Stored records

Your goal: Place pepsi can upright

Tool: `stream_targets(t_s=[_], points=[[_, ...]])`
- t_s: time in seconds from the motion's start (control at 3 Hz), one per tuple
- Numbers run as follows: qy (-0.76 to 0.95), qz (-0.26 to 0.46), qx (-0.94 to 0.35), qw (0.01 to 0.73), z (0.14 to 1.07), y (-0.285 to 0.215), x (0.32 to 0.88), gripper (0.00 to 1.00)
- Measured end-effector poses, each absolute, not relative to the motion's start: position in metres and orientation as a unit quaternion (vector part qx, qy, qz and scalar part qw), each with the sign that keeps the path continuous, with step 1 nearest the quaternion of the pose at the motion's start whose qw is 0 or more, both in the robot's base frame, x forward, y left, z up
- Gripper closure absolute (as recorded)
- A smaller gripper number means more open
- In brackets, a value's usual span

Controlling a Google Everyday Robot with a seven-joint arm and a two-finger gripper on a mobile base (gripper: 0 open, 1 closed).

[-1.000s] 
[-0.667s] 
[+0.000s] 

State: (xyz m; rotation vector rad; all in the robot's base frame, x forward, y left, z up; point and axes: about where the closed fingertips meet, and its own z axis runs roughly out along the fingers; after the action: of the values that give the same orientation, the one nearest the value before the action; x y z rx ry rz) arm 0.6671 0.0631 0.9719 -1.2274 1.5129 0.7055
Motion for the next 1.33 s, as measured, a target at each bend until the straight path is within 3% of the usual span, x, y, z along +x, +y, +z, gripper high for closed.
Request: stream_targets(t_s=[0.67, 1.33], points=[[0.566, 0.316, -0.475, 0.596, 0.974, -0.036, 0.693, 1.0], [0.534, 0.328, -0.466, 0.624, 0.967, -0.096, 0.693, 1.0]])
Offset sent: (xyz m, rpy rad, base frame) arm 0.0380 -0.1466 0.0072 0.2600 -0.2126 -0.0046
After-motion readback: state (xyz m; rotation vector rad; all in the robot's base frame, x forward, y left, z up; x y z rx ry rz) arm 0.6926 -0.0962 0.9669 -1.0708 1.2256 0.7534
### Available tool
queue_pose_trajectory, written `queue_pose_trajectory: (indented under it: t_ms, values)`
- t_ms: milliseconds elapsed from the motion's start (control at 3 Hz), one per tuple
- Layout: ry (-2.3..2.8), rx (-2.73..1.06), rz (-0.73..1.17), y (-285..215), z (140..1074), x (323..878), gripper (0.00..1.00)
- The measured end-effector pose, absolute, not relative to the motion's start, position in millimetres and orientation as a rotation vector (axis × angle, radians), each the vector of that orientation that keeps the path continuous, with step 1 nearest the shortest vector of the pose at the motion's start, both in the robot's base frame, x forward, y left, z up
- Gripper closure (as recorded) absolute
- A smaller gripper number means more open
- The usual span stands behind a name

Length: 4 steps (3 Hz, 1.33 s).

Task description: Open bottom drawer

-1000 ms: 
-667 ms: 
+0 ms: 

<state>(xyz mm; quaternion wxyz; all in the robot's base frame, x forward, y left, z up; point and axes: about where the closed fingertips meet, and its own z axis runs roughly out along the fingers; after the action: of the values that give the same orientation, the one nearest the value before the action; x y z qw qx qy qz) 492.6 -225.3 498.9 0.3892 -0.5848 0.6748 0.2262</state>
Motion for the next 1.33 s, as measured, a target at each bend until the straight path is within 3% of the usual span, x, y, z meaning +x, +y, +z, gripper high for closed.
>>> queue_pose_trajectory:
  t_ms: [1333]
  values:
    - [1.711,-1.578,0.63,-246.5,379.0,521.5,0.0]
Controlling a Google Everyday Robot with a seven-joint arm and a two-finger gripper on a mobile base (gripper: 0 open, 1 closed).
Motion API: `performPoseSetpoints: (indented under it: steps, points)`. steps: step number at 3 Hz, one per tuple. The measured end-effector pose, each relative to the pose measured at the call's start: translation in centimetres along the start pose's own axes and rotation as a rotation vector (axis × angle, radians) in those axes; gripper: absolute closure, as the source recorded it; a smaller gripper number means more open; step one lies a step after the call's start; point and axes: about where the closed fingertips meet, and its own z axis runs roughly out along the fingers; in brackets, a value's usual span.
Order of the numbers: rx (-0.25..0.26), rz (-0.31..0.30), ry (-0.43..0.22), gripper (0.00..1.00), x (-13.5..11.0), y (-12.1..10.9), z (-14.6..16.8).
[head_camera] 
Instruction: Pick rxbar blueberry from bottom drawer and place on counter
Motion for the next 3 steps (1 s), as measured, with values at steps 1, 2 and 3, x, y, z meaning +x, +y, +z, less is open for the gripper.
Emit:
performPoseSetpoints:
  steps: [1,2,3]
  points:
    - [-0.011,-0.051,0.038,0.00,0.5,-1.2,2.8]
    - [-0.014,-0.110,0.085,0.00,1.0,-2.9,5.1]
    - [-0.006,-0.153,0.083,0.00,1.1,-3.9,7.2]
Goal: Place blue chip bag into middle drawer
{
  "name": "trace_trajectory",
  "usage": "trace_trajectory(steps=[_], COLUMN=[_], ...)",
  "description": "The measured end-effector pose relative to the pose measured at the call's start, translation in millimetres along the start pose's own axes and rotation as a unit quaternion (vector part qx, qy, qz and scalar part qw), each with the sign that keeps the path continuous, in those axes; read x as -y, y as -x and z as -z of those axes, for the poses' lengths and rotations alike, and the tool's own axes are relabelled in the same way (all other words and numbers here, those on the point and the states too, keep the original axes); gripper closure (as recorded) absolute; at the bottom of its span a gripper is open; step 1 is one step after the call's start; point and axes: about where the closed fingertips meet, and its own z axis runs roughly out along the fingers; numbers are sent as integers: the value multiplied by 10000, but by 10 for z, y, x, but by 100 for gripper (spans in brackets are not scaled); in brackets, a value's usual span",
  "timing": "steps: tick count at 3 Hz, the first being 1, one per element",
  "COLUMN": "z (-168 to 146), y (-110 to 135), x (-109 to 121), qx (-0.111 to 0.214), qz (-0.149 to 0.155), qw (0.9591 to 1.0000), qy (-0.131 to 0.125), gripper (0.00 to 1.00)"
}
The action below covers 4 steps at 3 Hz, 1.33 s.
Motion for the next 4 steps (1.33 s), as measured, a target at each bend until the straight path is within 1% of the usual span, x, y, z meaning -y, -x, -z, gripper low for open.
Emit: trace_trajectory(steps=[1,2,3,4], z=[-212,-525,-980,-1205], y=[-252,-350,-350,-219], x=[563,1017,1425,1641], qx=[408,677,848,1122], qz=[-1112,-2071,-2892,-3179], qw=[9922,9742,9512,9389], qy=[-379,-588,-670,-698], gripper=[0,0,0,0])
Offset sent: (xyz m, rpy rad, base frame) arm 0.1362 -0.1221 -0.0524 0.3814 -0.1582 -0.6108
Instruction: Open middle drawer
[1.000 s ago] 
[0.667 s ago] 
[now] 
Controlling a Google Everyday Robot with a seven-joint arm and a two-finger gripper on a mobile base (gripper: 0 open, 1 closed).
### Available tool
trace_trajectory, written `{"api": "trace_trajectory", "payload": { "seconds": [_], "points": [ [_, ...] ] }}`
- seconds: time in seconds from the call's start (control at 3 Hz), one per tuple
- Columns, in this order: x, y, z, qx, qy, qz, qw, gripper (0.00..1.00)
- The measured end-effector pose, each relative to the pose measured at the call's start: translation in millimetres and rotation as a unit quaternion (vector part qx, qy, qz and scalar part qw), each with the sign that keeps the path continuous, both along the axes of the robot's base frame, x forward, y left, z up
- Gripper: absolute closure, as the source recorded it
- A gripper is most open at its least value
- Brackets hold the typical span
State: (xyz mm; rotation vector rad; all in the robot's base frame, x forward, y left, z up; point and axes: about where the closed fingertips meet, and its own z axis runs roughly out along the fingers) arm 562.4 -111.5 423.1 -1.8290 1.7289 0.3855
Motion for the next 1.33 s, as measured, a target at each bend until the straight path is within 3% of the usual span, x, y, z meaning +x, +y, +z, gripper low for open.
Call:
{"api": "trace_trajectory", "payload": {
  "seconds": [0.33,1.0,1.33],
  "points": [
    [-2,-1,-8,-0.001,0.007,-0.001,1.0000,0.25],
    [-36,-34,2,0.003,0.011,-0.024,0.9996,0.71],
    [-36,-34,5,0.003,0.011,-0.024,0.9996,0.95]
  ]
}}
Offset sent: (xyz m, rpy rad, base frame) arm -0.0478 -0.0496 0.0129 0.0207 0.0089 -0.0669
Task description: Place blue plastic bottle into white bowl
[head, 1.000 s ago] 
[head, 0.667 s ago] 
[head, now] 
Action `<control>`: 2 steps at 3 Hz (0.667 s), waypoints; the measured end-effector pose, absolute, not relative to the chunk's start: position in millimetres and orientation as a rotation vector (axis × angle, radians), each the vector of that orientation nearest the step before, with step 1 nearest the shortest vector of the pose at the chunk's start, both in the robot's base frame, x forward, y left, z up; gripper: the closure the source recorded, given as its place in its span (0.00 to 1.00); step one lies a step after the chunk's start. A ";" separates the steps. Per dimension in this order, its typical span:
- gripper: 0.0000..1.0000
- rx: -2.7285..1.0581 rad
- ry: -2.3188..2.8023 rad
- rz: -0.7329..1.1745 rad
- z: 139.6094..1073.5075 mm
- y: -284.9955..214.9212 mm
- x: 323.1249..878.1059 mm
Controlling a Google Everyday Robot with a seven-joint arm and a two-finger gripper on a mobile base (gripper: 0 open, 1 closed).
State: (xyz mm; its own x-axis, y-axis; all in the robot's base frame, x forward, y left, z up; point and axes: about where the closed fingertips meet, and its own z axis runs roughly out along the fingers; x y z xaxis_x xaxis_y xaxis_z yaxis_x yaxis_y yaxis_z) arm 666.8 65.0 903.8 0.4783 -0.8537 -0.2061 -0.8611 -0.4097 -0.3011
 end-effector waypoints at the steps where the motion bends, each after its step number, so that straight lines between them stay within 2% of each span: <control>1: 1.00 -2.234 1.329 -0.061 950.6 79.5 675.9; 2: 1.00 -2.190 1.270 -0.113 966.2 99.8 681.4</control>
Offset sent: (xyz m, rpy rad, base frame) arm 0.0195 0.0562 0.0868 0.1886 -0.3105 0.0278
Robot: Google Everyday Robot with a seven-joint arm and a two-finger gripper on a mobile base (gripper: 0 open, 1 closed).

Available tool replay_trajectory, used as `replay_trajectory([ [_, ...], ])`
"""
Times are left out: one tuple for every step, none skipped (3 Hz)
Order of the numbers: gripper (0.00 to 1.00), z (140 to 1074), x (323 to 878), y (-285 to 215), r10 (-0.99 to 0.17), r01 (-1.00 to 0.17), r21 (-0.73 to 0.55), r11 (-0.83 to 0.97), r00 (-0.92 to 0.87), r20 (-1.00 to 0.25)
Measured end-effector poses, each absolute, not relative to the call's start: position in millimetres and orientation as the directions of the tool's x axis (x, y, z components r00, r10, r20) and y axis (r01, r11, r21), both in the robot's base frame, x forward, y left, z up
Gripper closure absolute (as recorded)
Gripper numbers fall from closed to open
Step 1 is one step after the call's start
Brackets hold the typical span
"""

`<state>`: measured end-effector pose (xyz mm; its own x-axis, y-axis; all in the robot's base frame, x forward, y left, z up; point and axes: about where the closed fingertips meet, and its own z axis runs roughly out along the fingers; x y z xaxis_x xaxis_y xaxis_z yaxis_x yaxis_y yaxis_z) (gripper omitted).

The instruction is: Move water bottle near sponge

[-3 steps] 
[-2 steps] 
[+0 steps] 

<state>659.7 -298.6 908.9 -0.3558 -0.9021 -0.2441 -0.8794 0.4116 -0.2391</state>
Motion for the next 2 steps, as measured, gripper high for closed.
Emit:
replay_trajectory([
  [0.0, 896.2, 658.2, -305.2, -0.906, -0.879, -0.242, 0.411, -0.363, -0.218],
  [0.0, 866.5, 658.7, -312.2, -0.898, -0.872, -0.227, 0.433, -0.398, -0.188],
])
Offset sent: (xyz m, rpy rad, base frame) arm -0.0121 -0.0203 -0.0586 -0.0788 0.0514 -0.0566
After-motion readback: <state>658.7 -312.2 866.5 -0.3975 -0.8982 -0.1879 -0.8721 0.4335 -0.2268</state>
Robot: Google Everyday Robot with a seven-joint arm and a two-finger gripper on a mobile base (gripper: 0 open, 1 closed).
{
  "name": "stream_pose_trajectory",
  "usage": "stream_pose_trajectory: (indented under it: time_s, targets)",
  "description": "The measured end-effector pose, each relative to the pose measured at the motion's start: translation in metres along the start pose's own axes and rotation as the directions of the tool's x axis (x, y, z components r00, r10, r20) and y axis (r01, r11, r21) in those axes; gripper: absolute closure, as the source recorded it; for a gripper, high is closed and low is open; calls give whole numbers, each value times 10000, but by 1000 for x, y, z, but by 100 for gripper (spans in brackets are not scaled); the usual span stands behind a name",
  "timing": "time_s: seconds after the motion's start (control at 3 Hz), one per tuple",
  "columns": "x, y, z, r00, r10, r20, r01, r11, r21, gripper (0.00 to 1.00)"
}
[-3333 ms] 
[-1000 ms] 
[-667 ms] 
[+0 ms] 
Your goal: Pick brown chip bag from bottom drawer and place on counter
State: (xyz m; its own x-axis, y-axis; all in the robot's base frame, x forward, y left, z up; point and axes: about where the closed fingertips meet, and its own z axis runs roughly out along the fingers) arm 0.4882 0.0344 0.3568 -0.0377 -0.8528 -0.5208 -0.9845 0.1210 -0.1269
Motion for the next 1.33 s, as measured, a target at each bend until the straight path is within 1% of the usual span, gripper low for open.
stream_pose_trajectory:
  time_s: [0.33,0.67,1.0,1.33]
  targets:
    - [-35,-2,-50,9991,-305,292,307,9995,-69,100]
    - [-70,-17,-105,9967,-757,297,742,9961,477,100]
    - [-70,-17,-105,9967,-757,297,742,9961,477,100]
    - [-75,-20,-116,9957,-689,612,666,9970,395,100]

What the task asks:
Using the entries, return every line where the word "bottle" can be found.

Response below:
Task description: Place blue plastic bottle into white bowl
The instruction is: Move water bottle near sponge

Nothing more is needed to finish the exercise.